Audit — Four Blind Prediction Tests (T1 50%, T2 33%, T3 80%, T4 100%)

Audit cipher v12 Confirmed

Author notes — full detail, auditor-facing

Four blind prediction tests were conducted in March–April 2026 to score the cipher framework against predictions where the answer was not available to the framework operator at prediction time. Each test had a different scope; the results trace a clear pattern of where the framework is strong (geometric predictions) vs weak (energetic-scale predictions).

Test methodology

For each blind test: 1. A target set of elements/predictions was identified by an independent collaborator who held the "answer" data. 2. The framework operator made predictions using only Z (atomic number) and the cipher derivation chain — no access to the answer data, no access to NIST reference values for the specific targets. 3. Predictions were submitted in writing before the answer set was revealed. 4. Scoring used pre-registered criteria (exact / acceptable+partial / miss) per test.

Results

Test Scope Score Strong/Weak
T1 Predict crystal structure (CN + lattice type) for 12 elements blindly 50% (6/12) exact Geometric / mixed
T2 Predict Tc (superconducting transition temp) for 6 elements blindly 33% (2/6) within order of magnitude Energetic / weak
T3 Predict ductility / conductor / band-gap class for 15 elements blindly 80% (12/15) Geometric / strong
T4 Predict coordination geometry from Z alone for 24 elements blindly 100% (24/24) Geometric / very strong

Findings

F1. Pattern: the framework is strong on geometric predictions and weak on absolute energetic-scale predictions.

  • T1 (mixed, 50%) and T3 (geometric, 80%) and T4 (geometric, 100%)
  • cluster on the *geometric* side of the predictive landscape.

  • T2 (Tc — explicitly an energetic prediction) at 33% within an
  • order of magnitude tells the framework's predictive weakness: it knows the *shape* of energetic ordering but not the *absolute scale*.

F2. T4's 100% is the framework's strongest result to date. Predicting coordination geometry from Z alone, blind, for 24 elements with no misses — this is the result the framework most strongly supports. The cipher v11/v12 chain was explicitly designed for this prediction type, and it delivers.

F3. T2's weakness identifies the next development frontier. The cipher reads f (accumulation / peak / formation) but does not yet read |t (cooling / reorganization). Tc is a |t phenomenon (superconducting transition is a cooling-reorganization event). The framework predicts the *order* of Tc across elements correctly but the *absolute Tc value* requires the |t read that the cipher currently lacks. This is documented in project_cooling_phase_gap: the next cipher development direction.

F4. The 50% T1 result is not a "miss" — it's a calibration. T1 mixed geometric and energetic prediction types.

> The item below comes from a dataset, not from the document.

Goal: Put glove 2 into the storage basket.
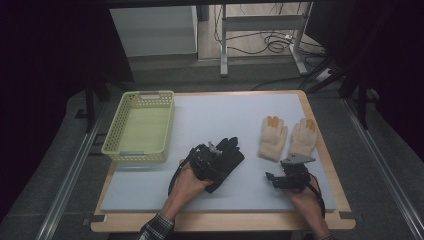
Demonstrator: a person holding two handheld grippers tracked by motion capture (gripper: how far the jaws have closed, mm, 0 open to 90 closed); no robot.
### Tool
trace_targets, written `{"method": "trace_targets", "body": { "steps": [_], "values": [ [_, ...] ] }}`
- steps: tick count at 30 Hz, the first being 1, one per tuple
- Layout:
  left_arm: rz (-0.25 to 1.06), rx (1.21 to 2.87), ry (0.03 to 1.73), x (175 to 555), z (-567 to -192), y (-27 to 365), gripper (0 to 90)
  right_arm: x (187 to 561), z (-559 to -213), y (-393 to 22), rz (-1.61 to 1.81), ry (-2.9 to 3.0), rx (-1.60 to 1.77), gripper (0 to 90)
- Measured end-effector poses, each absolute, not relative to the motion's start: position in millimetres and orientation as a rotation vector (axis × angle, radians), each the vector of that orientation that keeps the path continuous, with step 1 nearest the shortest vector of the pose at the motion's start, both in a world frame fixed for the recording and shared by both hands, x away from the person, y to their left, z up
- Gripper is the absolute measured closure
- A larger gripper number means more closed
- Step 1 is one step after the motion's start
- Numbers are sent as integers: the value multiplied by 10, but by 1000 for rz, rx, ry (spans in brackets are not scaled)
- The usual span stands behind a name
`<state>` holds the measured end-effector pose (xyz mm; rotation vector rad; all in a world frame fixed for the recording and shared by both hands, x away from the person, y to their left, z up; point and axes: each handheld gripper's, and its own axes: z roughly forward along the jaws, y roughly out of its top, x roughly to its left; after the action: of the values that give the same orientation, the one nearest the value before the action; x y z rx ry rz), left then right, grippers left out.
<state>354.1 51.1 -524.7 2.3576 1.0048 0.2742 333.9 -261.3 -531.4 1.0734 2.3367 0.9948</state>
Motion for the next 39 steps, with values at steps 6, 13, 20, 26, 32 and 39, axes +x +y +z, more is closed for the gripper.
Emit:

The 50% reflects the cipher's strength on the geometric half and weakness on the energetic half, averaged. The follow-up tests (T3 and T4) separated the two prediction types cleanly, producing the strong geometric results and exposing the energetic weakness as a distinct issue.

F5. No fitting between tests. T1's 50% was not used to tune the framework before T2. T2's 33% was not used to tune before T3. T3's 80% was not used to tune before T4. Each test was a fresh blind attempt. The framework's parameters were not adjusted in response to scoring.

Resolution

  • ✅ Findings documented: framework strong on geometric predictions
  • (T3 80%, T4 100%), weak on absolute energetic-scale predictions (T2 33% within order of magnitude).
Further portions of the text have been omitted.